We interrupt your regularly scheduled Man Candy Monday to bring you coverage of The Law According to Lidia Poët (2023), the Italian courtroom/murder mystery/frock flick that has recently dropped on Netflix. Set in Turin in 1883, the show is based loosely on the early career of Italian lawyer, Lidia Poët (played by Matilda De Angelis). The show is largely fictionalized, as far as I can tell (not being super well-versed in 19th-century Italian murder cases), but the events surrounding Lidia’s notoriety as Italy’s first female practicing lawyer, as well as her subsequent disbarment and resulting career as a legal aid to her brother, hold true to historical fact.
Not surprisingly, costumer Stefano Ciammitti was a pupil of legendary Italian costumer Piero Tosi, and Tosi’s influence is absolutely evident in these designs which are so yummy, I’m having a hard time not wanting to pull out every yard of silk satin and velvet I have and roll around in them just to deal with the cravings.
What has always fascinated me about an unattainable genius like Alexander McQueen is his love and his reinterpretation of certain historical periods, always in a surprisingly original and cultured way. In my opinion, this is what even a costume designer should try to do: not settle for faithfully reproduce. What I learned from Tosi, who was also one of the first and greatest philologists of costume, is that one can never be completely philological, and what really counts is the inspiration and artistic sensibility of those who reinterprets.

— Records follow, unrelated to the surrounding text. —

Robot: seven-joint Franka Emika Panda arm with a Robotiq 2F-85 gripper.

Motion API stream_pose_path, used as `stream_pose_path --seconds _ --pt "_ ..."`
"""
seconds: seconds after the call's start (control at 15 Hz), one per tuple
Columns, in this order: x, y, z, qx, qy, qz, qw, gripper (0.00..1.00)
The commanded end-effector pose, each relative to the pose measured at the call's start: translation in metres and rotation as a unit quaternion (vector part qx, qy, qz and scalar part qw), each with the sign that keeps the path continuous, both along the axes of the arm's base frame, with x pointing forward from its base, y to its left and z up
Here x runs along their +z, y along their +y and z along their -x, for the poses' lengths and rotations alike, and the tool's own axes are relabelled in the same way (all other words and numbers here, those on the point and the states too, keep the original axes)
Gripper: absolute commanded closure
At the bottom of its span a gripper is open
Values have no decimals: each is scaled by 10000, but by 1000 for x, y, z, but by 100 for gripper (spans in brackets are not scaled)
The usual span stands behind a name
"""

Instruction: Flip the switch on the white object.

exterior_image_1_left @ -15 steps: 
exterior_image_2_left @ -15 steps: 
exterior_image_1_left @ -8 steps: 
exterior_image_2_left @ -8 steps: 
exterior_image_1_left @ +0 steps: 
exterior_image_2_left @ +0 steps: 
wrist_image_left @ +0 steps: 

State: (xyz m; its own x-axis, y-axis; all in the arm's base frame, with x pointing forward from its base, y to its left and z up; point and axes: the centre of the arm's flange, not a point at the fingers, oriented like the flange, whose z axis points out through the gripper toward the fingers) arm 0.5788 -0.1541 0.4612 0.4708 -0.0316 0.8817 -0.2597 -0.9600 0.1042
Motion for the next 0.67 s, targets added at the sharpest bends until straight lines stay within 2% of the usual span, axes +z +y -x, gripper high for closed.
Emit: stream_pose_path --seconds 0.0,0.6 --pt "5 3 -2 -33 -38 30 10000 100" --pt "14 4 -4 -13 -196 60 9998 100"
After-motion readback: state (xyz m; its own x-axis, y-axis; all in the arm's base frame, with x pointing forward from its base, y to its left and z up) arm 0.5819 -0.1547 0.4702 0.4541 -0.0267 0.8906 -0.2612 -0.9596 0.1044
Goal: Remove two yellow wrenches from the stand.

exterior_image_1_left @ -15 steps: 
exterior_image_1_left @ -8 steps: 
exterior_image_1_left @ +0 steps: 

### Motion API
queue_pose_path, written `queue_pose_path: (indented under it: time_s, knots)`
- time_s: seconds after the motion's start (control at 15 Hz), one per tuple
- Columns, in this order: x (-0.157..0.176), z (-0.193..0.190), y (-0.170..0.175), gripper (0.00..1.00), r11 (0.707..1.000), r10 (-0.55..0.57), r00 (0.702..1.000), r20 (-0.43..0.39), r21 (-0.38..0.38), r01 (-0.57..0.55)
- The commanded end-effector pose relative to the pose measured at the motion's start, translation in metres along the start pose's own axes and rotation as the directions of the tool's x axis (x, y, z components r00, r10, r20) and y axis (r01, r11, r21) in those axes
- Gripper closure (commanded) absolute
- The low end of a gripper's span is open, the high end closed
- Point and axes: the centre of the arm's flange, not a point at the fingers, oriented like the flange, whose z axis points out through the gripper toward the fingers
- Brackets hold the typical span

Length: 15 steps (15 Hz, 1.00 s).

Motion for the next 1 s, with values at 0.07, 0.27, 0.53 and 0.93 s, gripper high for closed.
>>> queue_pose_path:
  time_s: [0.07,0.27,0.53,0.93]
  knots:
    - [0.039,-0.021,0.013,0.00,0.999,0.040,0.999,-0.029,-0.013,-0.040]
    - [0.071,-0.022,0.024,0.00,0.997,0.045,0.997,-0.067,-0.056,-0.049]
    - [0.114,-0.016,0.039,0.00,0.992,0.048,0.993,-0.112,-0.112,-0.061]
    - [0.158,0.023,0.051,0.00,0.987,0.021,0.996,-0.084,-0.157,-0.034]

Stefano Ciammitti, Vogue Italia.
I’m only halfway through the series right now (subtitles make it really hard to enjoy the costume content, so I’m having to go back and watch everything at least twice) but I am really pleased with the show as a whole, and the costumes in particular. Hopefully it gets picked up for a second season!
Have you seen The Law According to Lidia Poët (2023)? Share you thoughts in the comments!
I’ve only watched the first episode but I want every single outfit that she wore in that one. The costumes are absolutely stunning and I love the insect brooches.
Ooh, stripey goodness! But where are the bustles? :)
There’s a fanfiction idea right there, “The Question of the Missing Bustles.”
Sounds like a Nancy Drew Mystery! :)
I enjoyed the costumes but I’d like to know why Lidia has black dots at the outer corners of her eyes? I didn’t see them on anyone else. I loved the jewelry!!
Is it conceivably possible that the insect brooches are a shout-out to Madeleine Albright and Baroness Hale, the recently-retired President of the Supreme Court of the UK, who so famous for her creepy-crawly brooches? A nod from one pioneering female lawyer to another?
I like this idea. I was in England in September 2019, and so got to watch Baroness Hale giving calm and erudite hell to BoZo Johnson, watched over by an elegant spider brooch on her frock’s shoulder: https://www.theguardian.com/fashion/2020/jul/07/lady-hale-on-her-brexit-brooch-you-can-do-a-lot-with-a-spider
It’s an amusing idea and very well could be a reference, but there was also a good amount of insect-themed jewelry in the 1880s, including a very brief fad for live iridescent beetles worn as “living jewelry.”
That dragonfly brooch shown in one framecap looks pretty accurate for the period, and actual pieces aren’t hard to find.
I too want her wardrobe. I’m on episode 4
I’ve watched the whole thing… and adored the clothing. I really liked that she re-wears her outfits and her hats in different episodes, like a ‘normal’ [albeit quite a wealthy] person.
I hope there’s a second season as well.
Halfway through this show and I agree with everything above! I was also so impressed by the menswear (Proper detachable collars! Not every hat is a bargain bin top hat!) and the fact that grown women not only wear their hair up, but wear it in period appropriate updos with combs. If I had to nitpick, I’d say that the costumes read much more 1893 than 1883 from the skirt and sleeve shapes and the menswear-inspired styles, and that characters occasionally wear fabulous and intricate pieces that are obviously vintage…but equally obviously from ca. 1900-1910.
My only complaint: Where’s all the Bustles! This is the Middle of the 2nd Bustle era! The costumes read 1890s!
I was so pleased to see the women wearing their hair UP most of the time!